### Work request
Which lines in the data below contain the word "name"? Copy each of them.

### Data
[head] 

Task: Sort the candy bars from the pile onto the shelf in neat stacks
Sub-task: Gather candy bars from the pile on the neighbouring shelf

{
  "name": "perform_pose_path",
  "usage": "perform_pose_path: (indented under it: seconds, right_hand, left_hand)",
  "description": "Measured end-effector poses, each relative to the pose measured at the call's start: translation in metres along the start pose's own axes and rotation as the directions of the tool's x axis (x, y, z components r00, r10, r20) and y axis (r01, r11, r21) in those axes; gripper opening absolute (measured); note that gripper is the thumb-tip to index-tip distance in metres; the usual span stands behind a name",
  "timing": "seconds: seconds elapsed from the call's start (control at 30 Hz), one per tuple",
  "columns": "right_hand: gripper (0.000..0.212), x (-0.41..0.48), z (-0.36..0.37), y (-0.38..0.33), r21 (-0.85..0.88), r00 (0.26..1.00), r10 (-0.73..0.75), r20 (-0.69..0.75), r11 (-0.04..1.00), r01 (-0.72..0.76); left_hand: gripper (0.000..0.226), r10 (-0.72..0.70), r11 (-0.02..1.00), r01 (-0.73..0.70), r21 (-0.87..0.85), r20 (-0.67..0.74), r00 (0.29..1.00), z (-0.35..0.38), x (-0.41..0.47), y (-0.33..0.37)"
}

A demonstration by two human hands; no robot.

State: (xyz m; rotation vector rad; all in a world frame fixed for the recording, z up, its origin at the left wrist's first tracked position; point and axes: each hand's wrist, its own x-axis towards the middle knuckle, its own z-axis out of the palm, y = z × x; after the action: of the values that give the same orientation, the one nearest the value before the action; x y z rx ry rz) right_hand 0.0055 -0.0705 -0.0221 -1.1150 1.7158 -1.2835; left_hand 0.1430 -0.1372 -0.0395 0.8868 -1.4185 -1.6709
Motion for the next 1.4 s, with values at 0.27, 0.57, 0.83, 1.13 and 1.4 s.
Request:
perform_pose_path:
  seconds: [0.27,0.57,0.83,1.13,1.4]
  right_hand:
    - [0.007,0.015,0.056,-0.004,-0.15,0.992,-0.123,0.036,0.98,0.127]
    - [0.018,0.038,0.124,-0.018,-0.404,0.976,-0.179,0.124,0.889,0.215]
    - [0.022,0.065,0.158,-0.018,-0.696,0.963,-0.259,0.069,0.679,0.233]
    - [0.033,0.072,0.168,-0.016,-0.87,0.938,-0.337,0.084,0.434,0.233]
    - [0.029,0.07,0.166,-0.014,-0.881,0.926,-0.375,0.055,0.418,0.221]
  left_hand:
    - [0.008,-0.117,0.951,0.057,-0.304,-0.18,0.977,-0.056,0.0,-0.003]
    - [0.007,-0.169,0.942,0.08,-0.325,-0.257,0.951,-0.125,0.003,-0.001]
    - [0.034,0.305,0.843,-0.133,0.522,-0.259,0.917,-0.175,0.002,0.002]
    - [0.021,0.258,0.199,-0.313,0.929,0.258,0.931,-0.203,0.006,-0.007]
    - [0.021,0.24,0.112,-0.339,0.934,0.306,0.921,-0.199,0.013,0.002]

### Your response
  "name": "perform_pose_path",
  "description": "Measured end-effector poses, each relative to the pose measured at the call's start: translation in metres along the start pose's own axes and rotation as the directions of the tool's x axis (x, y, z components r00, r10, r20) and y axis (r01, r11, r21) in those axes; gripper opening absolute (measured); note that gripper is the thumb-tip to index-tip distance in metres; the usual span stands behind a name",

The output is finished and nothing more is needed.